• Instructions to follow
The response must contain every line from the records below that has "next".

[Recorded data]
########################################

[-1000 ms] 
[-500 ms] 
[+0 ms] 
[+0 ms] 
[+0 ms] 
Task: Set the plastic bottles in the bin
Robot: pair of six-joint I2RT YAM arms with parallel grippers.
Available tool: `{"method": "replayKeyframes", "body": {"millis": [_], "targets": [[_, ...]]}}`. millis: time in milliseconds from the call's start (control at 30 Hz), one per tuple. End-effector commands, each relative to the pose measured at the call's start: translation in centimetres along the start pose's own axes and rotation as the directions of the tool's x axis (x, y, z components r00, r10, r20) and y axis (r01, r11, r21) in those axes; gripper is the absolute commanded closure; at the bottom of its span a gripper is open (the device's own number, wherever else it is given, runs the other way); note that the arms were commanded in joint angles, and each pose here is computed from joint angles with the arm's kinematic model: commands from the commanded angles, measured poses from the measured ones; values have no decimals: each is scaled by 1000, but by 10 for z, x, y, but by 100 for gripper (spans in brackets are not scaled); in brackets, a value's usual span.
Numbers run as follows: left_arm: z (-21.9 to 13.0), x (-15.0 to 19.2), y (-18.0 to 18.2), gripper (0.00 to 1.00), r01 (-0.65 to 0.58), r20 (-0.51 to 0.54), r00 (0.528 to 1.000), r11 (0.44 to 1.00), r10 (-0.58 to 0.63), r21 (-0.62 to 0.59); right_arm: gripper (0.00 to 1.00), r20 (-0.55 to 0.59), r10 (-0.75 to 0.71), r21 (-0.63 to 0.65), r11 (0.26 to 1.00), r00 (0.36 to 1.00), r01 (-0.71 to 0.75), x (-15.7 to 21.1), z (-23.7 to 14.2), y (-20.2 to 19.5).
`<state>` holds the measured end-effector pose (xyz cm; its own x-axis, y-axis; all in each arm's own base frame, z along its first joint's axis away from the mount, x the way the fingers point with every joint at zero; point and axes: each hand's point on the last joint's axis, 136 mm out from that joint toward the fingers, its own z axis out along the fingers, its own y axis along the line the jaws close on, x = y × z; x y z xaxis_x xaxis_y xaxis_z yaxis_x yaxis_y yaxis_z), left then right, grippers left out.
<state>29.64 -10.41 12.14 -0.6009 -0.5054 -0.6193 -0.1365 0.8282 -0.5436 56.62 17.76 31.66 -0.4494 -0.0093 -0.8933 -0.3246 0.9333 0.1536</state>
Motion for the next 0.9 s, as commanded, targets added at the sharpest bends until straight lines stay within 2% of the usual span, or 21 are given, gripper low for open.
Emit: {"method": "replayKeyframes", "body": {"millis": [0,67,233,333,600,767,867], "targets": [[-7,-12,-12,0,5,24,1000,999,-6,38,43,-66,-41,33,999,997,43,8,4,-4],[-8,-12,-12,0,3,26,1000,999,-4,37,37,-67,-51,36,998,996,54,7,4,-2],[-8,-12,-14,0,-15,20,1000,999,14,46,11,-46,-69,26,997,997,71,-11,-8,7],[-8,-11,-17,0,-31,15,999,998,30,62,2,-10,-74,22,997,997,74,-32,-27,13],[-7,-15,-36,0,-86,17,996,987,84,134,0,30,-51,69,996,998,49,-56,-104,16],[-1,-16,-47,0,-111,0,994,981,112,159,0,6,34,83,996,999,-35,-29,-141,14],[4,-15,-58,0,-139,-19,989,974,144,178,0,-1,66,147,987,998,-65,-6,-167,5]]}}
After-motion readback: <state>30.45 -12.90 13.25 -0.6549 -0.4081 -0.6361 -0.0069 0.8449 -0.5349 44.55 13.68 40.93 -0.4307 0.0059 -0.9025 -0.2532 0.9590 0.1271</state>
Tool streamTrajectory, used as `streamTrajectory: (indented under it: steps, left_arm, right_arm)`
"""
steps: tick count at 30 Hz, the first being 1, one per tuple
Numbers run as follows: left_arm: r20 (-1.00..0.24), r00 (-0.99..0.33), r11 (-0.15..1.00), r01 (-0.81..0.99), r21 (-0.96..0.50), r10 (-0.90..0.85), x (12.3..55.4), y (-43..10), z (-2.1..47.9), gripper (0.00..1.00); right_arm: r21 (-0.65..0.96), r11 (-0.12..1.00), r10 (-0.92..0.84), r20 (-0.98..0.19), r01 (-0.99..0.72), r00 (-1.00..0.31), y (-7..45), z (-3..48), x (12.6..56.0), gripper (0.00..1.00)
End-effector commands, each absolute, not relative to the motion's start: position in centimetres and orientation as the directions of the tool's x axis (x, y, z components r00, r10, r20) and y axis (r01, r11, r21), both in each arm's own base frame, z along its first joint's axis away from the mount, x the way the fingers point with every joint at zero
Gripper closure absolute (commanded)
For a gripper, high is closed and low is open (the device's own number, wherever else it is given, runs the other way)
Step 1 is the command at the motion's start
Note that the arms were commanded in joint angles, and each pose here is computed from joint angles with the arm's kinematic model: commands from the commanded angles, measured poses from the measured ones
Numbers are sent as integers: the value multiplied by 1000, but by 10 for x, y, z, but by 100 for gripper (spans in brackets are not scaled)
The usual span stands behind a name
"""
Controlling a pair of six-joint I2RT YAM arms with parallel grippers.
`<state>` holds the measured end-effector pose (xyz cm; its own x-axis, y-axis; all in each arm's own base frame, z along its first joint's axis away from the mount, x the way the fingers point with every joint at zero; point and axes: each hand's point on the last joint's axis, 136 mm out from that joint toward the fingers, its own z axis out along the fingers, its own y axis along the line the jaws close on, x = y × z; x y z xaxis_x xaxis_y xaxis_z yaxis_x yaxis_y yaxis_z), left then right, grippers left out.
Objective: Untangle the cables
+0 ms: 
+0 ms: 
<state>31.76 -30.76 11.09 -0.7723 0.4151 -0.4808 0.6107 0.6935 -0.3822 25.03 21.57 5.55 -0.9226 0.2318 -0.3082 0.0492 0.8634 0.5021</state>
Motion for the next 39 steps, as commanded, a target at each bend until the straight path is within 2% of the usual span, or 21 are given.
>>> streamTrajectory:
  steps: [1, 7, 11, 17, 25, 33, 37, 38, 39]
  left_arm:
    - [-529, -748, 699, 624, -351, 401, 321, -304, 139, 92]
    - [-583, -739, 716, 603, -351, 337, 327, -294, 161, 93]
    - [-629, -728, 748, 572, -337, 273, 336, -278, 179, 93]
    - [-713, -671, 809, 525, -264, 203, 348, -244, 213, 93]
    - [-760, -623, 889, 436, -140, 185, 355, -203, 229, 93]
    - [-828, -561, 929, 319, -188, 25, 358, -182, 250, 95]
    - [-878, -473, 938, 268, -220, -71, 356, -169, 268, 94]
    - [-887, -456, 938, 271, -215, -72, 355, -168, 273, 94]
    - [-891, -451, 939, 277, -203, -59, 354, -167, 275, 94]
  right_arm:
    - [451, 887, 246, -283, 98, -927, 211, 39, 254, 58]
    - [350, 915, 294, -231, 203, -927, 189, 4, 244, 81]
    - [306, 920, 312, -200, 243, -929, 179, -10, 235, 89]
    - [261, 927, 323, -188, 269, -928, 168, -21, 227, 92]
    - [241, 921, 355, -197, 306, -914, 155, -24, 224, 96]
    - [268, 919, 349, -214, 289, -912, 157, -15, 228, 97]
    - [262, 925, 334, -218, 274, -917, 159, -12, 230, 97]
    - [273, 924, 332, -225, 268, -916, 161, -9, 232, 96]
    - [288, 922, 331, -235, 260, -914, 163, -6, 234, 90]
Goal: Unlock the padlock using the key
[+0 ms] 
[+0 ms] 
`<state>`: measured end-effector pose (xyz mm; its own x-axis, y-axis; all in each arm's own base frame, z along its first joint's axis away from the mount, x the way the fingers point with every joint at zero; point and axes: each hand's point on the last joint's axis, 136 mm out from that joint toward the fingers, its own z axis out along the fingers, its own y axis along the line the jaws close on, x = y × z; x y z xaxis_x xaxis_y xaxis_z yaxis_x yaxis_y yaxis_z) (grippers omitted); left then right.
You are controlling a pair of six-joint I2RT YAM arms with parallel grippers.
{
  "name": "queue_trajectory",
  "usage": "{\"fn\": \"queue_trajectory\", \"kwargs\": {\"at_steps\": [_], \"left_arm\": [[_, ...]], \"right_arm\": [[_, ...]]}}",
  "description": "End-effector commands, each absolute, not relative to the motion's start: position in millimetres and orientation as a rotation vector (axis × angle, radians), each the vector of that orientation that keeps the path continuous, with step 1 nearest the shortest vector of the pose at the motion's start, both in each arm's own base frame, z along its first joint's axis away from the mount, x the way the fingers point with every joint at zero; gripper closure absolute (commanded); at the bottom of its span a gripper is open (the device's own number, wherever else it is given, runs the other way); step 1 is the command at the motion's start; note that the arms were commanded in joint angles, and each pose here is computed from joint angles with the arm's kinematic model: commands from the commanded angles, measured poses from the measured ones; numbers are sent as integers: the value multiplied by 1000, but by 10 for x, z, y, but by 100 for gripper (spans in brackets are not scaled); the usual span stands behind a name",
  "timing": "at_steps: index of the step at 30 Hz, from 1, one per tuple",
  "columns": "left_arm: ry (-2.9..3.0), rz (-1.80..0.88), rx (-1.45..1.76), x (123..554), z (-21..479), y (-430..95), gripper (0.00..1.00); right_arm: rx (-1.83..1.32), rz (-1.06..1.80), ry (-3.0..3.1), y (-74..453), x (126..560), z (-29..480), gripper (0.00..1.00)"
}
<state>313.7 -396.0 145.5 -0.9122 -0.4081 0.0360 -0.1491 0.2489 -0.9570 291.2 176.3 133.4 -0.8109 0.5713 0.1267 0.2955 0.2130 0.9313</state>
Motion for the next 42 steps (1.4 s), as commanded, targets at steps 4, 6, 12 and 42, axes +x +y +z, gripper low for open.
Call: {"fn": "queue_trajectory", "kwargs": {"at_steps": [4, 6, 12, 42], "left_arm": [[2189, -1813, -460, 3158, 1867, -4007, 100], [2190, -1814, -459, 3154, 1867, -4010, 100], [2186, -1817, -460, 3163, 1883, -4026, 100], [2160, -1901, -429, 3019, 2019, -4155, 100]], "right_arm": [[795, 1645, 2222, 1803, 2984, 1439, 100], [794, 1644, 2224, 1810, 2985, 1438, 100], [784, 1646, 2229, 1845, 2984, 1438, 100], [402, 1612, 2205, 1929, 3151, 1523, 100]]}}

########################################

• Answer to this problem
Motion for the next 0.9 s, as commanded, targets added at the sharpest bends until straight lines stay within 2% of the usual span, or 21 are given, gripper low for open.
Motion for the next 39 steps, as commanded, a target at each bend until the straight path is within 2% of the usual span, or 21 are given.
Motion for the next 42 steps (1.4 s), as commanded, targets at steps 4, 6, 12 and 42, axes +x +y +z, gripper low for open.

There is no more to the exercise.